The classroom at Kirklees College is a vivid illustration of an issue Business Secretary Vince Cable said last month was an ‘enormous problem’. He was speaking after a Government report, Tomorrow’s Engineers, said that the UK has the lowest percentage of female engineering professionals in Europe, fewer than 10%.
Megan is one of those now trying to help boost that number. She is committed to a career in engineering after deciding while at Honley High School that an apprenticeship was the right way into the industry for her.
She spends one day a week in College and the rest of her time at Huddersfield’s Reliance Precision Engineering which she joined in 2011 after realising she wanted to work in a scientific industry but didn’t want to spend every day learning from textbooks.
Her Advanced Modern Apprenticeship in Mechanical Engineering sees her receiving training on key manufacturing processes and industry essentials like health and safety as well as being an integral part of the Reliance team.
Megan says that mix of learning and working has been hugely important to her:
“The best thing about an apprenticeship is that you learn skills in a real engineering company where products are made for customers around the world and not just for training purposes.
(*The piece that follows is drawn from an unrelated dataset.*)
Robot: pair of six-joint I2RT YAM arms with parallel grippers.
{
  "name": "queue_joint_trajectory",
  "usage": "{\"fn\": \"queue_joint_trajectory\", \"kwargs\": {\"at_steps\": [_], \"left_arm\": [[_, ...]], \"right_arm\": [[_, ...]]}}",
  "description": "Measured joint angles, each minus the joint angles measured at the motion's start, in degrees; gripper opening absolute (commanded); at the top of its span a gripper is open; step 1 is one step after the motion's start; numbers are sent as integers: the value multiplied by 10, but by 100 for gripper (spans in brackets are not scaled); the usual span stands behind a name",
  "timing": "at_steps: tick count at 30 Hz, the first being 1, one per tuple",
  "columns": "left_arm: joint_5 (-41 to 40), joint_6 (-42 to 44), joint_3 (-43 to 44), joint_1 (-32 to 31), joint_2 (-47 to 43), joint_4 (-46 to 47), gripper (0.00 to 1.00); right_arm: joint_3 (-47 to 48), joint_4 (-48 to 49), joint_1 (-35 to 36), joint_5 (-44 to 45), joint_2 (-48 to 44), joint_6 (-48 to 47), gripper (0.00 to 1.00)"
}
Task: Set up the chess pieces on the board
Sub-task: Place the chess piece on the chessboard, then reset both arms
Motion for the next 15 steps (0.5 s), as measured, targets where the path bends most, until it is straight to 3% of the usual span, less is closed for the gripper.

It gives you real-life experience that you could never get in the classroom.”
Reliance Precision, which has its headquarters in Lepton with bases around the world, is a specialist engineering company with over 50 years' experience. It launched its apprenticeship scheme in the 1960s and currently has 13 engineering apprentices working within the company.
The Tomorrow’s Engineers report found that pressure from parents, teachers and friends was one of the main reasons why many girls chose to go into arts subjects rather than science-based subjects like engineering.
“My route into an apprenticeship started at school where my teacher suggested it as a possible option and also thought that Reliance would be a good company to work with. At College I studied science subjects and then was lucky enough to be successful getting onto Reliance’s scheme backed by Kirklees College. Since then, I haven’t looked back.
“My family and friends, those on my course at Kirklees College and everyone at Reliance have been hugely supportive and, for me, often being the only female has not been a problem. I would encourage any girl interested in science and engineering to go for it and would love to see more and more female engineers coming into the industry in the future.
“I see myself working in engineering for the rest of my life and know that wouldn’t have been possible without the opportunity this apprenticeship has given me.”
Kirklees is one of eight apprenticeship hubs which have been set-up in the Leeds City Region. The aim is to help business thrive and grow through apprenticeships and, to achieve that, help and support for businesses is available through the Business Brokers scheme.